Making code more efficient.
February 22, 2017

MIT researchers have developed a compiler that makes parallel programs much more efficient, pulling off a coding feat that the industry had thought impossible. The compiler—a program that converts computer code written in a high-level language into low-level machine instructions—“optimizes parallel code better than any commercial or open-source compiler,” says professor Charles Leiserson. “And it also compiles where some of these other compilers don’t.”

A typical compiler has a “front end” tailored to a specific programming language and a “back end” tailored to a specific chip design. In between—in the so-called middle end—the compiler uses an “intermediate representation,” compatible with many different front and back ends, to describe computations.

Optimization typically occurs in the middle end.
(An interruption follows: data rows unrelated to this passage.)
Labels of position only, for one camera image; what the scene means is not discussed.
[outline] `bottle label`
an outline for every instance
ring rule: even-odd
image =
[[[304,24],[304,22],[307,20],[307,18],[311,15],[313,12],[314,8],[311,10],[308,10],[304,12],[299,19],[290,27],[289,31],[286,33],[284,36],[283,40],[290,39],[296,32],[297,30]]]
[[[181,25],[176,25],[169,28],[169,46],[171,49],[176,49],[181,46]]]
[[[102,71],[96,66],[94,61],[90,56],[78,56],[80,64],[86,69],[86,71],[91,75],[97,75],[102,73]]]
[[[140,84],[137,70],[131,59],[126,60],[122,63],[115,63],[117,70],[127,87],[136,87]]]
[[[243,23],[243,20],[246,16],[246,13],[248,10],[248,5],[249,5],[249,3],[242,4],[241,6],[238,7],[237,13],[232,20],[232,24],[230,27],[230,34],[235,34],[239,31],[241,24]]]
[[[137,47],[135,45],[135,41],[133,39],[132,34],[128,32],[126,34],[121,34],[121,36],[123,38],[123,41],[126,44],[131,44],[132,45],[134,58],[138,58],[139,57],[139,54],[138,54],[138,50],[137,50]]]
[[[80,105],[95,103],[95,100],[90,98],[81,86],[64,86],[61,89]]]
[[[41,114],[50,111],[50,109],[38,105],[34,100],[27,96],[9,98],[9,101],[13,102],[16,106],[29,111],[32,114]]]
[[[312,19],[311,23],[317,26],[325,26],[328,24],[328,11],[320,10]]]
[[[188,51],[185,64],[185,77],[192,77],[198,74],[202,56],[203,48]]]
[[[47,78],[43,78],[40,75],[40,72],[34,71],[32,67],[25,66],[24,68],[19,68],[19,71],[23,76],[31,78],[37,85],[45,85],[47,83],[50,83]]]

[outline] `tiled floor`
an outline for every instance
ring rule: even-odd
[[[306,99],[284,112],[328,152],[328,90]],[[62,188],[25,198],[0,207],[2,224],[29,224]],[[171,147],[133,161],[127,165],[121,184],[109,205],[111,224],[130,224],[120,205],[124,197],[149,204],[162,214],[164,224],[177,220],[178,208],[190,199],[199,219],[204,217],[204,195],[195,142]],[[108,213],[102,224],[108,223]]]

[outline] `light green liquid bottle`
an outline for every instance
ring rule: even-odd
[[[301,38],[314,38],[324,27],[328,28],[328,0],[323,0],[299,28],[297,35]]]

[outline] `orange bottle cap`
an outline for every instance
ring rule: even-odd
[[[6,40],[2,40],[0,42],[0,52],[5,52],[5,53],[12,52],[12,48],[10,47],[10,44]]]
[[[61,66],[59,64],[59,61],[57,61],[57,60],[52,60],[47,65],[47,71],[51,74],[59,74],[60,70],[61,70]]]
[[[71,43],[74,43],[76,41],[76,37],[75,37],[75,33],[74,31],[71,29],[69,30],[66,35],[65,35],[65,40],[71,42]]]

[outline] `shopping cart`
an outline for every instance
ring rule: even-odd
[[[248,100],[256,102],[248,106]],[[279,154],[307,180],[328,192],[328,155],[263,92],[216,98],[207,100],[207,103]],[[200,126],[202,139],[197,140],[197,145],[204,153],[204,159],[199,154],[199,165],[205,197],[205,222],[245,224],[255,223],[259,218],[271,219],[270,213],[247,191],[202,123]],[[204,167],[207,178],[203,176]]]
There, the compiler extensively analyzes a program, trying to deduce the most efficient implementation of its algorithms.

But that approach generally doesn’t work for parallel computing programs. That’s because managing parallel execution requires a lot of extra code, and existing compilers add it before the optimizations occur. The optimizers aren’t sure how to interpret the new code, so they don’t try to improve its performance.

Postdoc Tao Schardl and undergrad William Moses designed a new intermediate representation for the popular open-source compiler LLVM that allows it to preserve a high-level language’s general instructions about parallel execution without first adding all the extra code.

“T.B. and Billy did it by modifying 6,000 lines of a four-million-line code base,” Leiserson says. “Everybody said it was going to be too hard, that you’d have to change the whole compiler. And these guys basically showed that conventional wisdom to be flat-out wrong.”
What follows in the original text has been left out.